Work instruction: Reproduce exactly the lines of the material beneath, from the line that contains "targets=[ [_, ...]" to the line that contains "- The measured", both included, and no other lines.
━━━ Input records
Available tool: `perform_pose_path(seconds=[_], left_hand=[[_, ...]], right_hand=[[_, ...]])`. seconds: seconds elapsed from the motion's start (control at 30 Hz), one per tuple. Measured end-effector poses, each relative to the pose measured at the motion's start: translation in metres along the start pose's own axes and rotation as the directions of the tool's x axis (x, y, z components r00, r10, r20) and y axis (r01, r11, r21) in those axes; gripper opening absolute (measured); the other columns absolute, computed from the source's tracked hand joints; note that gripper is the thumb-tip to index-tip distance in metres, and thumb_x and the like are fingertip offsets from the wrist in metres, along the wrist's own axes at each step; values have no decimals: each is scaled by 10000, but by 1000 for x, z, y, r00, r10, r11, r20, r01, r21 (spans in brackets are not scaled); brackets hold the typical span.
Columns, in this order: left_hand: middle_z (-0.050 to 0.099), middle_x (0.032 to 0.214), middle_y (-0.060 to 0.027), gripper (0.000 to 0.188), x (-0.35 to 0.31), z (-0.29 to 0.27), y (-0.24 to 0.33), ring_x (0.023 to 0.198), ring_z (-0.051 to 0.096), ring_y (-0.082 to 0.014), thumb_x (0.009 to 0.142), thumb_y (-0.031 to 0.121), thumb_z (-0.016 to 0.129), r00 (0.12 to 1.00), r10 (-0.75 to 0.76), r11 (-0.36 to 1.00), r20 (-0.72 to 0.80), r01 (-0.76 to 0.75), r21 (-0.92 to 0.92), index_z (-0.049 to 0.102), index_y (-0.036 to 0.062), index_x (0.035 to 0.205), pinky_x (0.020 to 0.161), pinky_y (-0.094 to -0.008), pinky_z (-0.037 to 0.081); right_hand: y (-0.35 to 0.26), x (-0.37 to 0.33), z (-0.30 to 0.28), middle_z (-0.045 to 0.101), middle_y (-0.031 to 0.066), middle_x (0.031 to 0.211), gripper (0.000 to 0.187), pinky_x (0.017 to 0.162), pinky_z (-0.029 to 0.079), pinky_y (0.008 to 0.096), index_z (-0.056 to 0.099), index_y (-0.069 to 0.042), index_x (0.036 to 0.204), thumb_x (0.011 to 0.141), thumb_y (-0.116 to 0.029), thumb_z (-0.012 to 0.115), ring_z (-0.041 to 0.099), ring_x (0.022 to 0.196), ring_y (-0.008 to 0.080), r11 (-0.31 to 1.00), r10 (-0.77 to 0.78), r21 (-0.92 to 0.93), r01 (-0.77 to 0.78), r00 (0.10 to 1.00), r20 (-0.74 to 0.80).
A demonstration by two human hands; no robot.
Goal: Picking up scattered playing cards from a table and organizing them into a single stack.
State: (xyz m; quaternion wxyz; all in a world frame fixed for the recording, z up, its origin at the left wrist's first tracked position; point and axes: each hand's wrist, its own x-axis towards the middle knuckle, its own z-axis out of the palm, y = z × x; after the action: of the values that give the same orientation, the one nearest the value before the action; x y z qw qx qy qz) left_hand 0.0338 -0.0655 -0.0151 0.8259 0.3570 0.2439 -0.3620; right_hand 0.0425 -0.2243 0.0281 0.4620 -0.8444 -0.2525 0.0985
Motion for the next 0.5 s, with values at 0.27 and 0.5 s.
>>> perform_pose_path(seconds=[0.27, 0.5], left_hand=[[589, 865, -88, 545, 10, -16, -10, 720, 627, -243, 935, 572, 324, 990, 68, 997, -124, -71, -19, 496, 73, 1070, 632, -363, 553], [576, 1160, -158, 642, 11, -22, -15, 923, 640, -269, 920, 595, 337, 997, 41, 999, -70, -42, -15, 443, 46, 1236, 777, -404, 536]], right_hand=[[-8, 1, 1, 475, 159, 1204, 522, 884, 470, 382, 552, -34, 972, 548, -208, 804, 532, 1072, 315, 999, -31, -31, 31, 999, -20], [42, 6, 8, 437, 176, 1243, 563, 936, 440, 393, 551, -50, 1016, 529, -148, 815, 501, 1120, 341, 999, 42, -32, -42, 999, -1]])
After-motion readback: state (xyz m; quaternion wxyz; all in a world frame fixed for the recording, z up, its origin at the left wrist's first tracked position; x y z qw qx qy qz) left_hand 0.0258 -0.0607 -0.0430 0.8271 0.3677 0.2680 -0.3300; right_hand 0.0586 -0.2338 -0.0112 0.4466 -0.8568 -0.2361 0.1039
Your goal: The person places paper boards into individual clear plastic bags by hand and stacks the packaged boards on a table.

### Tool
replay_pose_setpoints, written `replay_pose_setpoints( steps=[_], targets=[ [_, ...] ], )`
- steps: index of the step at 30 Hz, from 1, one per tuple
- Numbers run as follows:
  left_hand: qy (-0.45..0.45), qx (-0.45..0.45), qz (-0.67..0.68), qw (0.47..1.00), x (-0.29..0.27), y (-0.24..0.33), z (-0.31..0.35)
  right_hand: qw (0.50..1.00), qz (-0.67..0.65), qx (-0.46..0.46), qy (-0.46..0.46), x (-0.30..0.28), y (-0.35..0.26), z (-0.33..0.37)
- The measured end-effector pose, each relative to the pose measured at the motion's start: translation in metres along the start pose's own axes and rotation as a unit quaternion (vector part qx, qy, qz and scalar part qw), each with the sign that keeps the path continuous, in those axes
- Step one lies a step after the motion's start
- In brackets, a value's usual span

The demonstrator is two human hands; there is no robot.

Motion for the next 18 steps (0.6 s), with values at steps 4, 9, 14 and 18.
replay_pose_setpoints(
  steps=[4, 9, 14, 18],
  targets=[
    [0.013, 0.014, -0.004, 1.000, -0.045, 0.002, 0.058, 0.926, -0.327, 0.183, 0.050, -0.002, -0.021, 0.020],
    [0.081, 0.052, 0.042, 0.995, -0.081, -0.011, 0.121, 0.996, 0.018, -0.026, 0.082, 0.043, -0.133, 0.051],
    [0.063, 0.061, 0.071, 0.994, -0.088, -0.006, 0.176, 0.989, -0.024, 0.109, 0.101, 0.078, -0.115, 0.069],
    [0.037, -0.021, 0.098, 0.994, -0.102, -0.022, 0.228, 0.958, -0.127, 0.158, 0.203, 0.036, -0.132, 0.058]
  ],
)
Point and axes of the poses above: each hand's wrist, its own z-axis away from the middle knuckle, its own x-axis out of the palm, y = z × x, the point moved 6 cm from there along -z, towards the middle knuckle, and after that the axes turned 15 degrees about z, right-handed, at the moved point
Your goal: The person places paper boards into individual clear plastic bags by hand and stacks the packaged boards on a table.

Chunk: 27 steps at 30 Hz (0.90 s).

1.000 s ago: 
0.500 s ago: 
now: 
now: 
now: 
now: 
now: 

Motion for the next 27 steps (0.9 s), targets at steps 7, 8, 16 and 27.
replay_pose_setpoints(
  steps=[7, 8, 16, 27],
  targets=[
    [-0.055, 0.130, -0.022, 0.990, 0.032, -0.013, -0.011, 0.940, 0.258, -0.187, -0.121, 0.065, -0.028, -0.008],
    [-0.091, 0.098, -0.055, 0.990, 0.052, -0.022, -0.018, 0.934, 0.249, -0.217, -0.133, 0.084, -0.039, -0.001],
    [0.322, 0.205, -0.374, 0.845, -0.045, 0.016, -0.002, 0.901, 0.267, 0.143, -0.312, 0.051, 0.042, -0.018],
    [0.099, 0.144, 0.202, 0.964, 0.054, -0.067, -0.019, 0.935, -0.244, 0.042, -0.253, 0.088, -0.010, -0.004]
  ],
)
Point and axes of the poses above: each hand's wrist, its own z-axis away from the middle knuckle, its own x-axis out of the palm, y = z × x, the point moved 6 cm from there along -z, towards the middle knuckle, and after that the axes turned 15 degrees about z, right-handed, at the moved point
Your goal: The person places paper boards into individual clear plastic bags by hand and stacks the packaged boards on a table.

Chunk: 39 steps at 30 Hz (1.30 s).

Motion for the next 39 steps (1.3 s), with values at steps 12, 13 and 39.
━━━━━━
Output of the exercise:
replay_pose_setpoints, written `replay_pose_setpoints( steps=[_], targets=[ [_, ...] ], )`
- steps: index of the step at 30 Hz, from 1, one per tuple
- Numbers run as follows:
  left_hand: qy (-0.45..0.45), qx (-0.45..0.45), qz (-0.67..0.68), qw (0.47..1.00), x (-0.29..0.27), y (-0.24..0.33), z (-0.31..0.35)
  right_hand: qw (0.50..1.00), qz (-0.67..0.65), qx (-0.46..0.46), qy (-0.46..0.46), x (-0.30..0.28), y (-0.35..0.26), z (-0.33..0.37)
- The measured end-effector pose, each relative to the pose measured at the motion's start: translation in metres along the start pose's own axes and rotation as a unit quaternion (vector part qx, qy, qz and scalar part qw), each with the sign that keeps the path continuous, in those axes

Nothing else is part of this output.